The thing that you can't do is decompose behavior into planner and reward. If you just want to predict behavior, you can totally do that. Similarly, you can predict future events with physics.
You do need to do the decomposition to run counterfactuals. And indeed I buy the claim that if you literally try to find some input $I$ and some dynamics $D$ such that $D (I)$ is the world trajectory, selecting only by Kolmogorov complexity and accuracy at predicting data, you probably won't be able to use the resulting $D$ to run counterfactuals. Even ignoring the malign universal prior argument.
If it turns out you can run counterfactuals with $D$ , I would strongly expect that to be because physics "actually" works by some simple $D$ that is "invariant" to the input state. In contrast, I would be astonished if humans "actually" have some reward $R$ in their head that they are trying to maximize, and that is what drives behavior.
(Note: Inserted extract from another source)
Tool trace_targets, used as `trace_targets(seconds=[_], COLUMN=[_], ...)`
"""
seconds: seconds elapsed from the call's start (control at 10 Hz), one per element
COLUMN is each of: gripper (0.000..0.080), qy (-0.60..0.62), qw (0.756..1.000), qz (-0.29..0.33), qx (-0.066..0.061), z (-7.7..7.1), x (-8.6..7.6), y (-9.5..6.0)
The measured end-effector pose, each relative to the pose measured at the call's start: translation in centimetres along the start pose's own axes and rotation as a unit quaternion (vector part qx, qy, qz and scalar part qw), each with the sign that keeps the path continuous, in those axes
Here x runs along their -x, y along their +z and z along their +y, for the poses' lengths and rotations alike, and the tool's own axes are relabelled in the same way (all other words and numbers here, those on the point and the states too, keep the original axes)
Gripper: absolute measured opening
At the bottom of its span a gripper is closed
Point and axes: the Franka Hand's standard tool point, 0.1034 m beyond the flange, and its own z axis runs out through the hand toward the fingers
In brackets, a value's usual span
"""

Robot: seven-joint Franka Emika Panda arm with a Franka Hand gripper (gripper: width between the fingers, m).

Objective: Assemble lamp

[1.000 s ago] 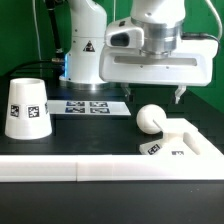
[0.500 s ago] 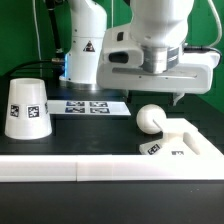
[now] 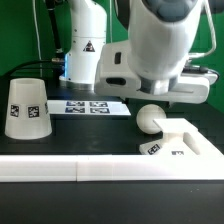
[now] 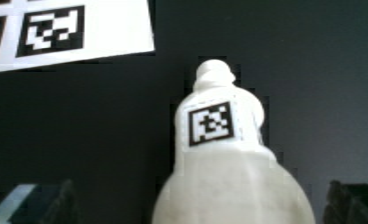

I don't feel much better about the speed prior than the regular Solomonoff prior.

Thanks! I'm not sure I follow you. Here's what I think you are saying:

--Occam's Razor will be sufficient for predicting human behavior of course; it just isn't sufficient for finding the intended planner-reward pair. Because (A) the simplest way to predict human behavior has nothing to do with planners and rewards, and so (B) the simplest planner-reward pair will be degenerate or weird as A&M argue.

--You agree that this argument also works for Laws+Initial Conditions; Occam's Razor is generally insufficient, not just insufficient for inferring preferences of irrational agents!

--You think the argument is more likely to work for inferring preferences than for Laws+Initial Conditions though.

If this is what you are saying, then I agree with the second and third points but disagree with the first--or at least, I don't see any argument for it in A&M's paper. It may still be true, but further argument is needed. In particular their arguments for (A) are pretty weak, methinks--that's what my section "Objections to the arguments for step 2" is about.

Edit to clarify: By "I agree with the second point" I mean I agree that if the argument works at all, it probably works for Laws+Initial Conditions as well. I don't think the argument works though. But I do think that Occam's Razor is probably insufficient.

[-]Rohin Shah6y20

That's an accurate summary of what I'm saying.

at least, I don't see any argument for it in A&M's paper. It may still be true, but further argument is needed.

If you are picking randomly out of a set of N possibilities, the chance that you pick the "correct" one is 1/N. It seems like in any decomposition (whether planner/reward or initial conditions/dynamics), there will be N decompositions, with N >> 1, where I'd say "yeah, that probably has similar complexity as the correct one". The chance that the correct one is also the simplest one out of all of these seems basically like 1/N, which is ~0.

You could make an argument that we aren't actually choosing randomly, and correctness is basically identical to simplicity. I feel the pull of this argument in the limit of infinite data for laws of physics (but not for finite data), but it just seems flatly false for the reward/planner decomposition.

[-]Daniel Kokotajlo6y10

I feel like there's a big difference between "similar complexity" and "the same complexity." Like, if we have theory T and then we have theory T* which adds some simple unobtrusive twist to it, we get another theory which is of similar complexity... yet realistically an Occam's-Razor-driven search process is not going to settle on T*, because you only get T* by modifying T. And if I'm wrong about this then it seems like Occam's Razor is broken in general; in any domain there are going to be ways to turn T's into T*'s. But Occam's Razor is not broken in general (I feel).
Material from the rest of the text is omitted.